PARIS — Sales have picked up at Swatch Group, the group reported Monday, citing a major acceleration within the second quarter due to the reopening of key markets following months of pandemic lockdown measures.
The group, which owns Longines, Blancpain, Harry Winston, Tissot and Omega, amongst different labels, is concentrating on sturdy development within the second half of the 12 months, when it goals to rise above 2019 ranges.
“The easing of COVID-19 restrictions announced by European and Asian countries, as well as the resumption of tourism in many regions, will provide a further boost in sales,” predicted the group in an announcement.
Sales for the primary half got here to three.39 billion Swiss francs, or $3.7 billion, up 55 p.c in comparison with the earlier 12 months at fixed change charges. That determine was 12.3 p.c decrease than the primary half in 2019.

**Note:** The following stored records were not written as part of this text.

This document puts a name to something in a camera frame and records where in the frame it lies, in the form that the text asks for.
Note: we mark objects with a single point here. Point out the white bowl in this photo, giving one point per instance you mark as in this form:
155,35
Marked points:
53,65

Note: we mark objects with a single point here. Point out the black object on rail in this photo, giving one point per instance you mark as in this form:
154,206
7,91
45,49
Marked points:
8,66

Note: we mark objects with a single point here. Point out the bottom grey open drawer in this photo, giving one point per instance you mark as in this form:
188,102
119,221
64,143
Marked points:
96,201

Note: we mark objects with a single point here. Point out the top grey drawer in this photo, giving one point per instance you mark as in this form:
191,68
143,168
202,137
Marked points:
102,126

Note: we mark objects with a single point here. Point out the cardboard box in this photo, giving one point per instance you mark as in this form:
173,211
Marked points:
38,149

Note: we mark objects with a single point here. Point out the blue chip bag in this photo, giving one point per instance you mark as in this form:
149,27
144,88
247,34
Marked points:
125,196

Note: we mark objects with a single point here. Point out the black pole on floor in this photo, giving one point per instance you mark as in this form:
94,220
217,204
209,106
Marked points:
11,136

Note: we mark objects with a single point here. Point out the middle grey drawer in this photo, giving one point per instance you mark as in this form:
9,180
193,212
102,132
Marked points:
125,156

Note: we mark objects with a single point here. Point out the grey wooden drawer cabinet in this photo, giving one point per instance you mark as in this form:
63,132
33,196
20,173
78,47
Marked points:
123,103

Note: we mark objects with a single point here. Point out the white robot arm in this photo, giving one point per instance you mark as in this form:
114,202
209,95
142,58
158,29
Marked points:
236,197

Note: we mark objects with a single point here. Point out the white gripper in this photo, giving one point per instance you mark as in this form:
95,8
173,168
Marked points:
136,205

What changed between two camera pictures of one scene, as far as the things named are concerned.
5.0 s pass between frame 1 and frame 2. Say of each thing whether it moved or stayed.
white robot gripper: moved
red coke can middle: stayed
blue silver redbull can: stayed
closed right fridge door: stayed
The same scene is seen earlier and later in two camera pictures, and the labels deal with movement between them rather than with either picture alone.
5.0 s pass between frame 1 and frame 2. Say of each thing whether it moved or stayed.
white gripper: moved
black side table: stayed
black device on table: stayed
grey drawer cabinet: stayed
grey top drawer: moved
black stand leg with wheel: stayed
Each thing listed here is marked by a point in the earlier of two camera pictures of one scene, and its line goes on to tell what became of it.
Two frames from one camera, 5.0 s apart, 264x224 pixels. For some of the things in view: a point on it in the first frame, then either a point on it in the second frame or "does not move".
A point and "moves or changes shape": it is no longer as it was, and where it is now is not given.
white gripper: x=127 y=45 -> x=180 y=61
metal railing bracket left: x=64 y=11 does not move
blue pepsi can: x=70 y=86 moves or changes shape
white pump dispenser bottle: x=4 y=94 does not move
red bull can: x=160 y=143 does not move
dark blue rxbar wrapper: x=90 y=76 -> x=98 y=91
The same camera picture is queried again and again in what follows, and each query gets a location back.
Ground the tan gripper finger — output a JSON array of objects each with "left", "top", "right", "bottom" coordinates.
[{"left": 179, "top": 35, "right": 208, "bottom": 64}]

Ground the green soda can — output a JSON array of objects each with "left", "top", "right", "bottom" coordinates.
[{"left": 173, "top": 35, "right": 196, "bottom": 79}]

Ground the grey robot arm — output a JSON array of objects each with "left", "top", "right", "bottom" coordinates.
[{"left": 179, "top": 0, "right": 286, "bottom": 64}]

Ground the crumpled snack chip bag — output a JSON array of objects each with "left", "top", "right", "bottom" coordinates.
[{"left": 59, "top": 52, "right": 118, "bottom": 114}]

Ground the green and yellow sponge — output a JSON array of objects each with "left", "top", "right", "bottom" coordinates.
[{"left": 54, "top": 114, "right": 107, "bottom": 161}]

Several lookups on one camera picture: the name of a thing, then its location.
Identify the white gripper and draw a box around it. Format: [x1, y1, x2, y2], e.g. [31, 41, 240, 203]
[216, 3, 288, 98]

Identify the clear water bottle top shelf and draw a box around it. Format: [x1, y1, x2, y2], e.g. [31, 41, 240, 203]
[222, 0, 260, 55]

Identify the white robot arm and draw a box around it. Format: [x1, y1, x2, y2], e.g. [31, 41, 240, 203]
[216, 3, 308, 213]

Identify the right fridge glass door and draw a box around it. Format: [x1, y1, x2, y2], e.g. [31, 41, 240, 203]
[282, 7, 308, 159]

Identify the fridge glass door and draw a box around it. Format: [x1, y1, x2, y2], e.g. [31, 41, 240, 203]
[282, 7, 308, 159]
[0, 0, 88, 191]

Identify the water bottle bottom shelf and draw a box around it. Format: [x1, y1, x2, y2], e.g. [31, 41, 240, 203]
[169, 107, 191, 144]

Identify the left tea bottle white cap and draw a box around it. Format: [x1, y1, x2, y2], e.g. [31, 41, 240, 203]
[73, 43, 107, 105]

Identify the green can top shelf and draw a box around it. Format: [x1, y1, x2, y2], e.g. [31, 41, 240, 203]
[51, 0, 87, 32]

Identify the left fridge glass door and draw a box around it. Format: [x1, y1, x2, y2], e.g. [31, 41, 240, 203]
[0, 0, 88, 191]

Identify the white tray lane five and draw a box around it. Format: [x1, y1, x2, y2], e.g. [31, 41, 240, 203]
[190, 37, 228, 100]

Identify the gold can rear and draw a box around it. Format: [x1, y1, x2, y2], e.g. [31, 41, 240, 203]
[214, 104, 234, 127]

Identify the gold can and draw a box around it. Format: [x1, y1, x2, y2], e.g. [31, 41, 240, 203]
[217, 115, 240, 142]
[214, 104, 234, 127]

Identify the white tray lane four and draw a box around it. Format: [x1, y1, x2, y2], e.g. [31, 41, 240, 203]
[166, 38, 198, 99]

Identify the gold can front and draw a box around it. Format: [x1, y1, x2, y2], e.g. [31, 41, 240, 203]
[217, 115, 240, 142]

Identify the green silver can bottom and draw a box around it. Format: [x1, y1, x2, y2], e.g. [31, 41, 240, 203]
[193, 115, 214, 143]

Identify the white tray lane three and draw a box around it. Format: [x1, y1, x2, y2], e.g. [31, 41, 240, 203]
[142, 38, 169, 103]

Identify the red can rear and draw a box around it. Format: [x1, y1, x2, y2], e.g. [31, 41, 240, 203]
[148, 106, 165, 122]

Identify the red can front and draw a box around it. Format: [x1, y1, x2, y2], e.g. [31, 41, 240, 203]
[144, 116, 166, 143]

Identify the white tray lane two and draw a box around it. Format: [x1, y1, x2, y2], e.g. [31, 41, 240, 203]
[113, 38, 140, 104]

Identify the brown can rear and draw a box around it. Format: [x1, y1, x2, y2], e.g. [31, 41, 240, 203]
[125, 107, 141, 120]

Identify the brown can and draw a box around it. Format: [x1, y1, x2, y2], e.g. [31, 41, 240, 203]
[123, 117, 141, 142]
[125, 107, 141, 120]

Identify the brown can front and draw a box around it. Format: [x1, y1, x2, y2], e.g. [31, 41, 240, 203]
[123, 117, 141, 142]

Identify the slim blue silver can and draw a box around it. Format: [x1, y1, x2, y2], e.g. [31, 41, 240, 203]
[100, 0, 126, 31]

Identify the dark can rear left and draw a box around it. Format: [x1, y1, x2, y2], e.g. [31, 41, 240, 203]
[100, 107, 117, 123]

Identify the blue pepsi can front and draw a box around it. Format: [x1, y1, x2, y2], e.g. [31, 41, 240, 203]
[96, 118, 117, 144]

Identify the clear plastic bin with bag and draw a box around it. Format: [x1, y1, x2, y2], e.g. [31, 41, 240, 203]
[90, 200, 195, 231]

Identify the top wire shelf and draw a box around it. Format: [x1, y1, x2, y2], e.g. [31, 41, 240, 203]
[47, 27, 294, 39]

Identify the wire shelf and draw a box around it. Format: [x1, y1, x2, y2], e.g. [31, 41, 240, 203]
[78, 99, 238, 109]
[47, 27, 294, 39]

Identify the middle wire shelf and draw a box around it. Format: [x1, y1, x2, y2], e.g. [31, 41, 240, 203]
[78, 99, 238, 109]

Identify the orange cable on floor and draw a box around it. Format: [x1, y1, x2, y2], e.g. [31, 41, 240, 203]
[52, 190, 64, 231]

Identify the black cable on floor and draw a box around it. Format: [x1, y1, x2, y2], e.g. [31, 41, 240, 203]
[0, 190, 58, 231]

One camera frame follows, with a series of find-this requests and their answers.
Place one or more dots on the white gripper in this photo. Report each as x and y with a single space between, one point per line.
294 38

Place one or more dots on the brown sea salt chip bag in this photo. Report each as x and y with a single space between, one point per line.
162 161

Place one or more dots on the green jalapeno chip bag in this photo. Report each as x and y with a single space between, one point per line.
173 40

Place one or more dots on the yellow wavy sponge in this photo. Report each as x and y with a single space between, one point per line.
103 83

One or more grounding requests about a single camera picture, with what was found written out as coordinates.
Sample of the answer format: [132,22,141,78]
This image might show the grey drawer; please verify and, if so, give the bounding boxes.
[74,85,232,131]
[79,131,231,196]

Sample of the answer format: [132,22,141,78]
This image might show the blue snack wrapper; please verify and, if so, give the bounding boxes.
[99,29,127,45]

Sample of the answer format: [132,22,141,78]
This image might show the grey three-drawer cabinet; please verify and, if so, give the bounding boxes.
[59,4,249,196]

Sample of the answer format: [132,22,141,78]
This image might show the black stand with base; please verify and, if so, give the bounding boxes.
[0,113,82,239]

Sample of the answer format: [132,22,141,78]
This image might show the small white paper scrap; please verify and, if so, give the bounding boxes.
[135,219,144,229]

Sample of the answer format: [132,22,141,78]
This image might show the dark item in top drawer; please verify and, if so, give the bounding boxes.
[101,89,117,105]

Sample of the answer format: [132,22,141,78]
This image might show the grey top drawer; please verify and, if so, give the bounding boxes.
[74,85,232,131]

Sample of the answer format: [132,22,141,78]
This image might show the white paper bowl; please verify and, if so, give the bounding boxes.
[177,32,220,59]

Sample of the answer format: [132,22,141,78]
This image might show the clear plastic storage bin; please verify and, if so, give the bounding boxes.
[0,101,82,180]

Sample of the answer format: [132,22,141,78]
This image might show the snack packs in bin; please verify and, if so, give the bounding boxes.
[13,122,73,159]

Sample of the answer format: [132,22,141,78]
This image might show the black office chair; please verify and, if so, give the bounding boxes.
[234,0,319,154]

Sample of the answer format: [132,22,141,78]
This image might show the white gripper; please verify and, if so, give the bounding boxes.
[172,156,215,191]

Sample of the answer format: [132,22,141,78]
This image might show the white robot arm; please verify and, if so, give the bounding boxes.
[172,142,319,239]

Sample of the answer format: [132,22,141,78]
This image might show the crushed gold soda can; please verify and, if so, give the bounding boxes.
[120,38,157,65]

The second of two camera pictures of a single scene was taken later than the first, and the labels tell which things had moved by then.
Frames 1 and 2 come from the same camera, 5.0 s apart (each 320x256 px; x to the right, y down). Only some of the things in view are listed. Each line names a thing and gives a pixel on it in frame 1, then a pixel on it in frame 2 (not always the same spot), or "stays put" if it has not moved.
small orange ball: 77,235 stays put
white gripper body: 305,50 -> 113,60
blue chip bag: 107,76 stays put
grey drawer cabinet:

Swatch mentioned the gross sales efficiency was led by China, Macau, the U.S. and Russia, with enterprise from its personal retail shops outpacing the group common, whereas e-commerce continued to develop. Travel-related enterprise continued to undergo, nonetheless, with gross sales in airports and journey locations remaining considerably under 2019 ranges, the group mentioned.
The group closed 135 shops over the interval, decreasing workers by 2.7 p.c. It additionally opened 36 new shops.
Net revenue got here to 270 million Swiss francs in comparison with final 12 months’s working lack of 327 million Swiss francs. The firm flagged enchancment in its working margin over the primary half, which stood at 17 p.c — above the 2019 determine of 19.2 p.c.
In March, executives at Swatch flagged a powerful restoration within the U.S. whereas the state of affairs in Europe remained sophisticated. They additionally famous a fast restoration in international locations now not in lockdown, particularly mainland China. Greater China was Swatch’s largest market final 12 months, accounting for 44.5 p.c of gross sales.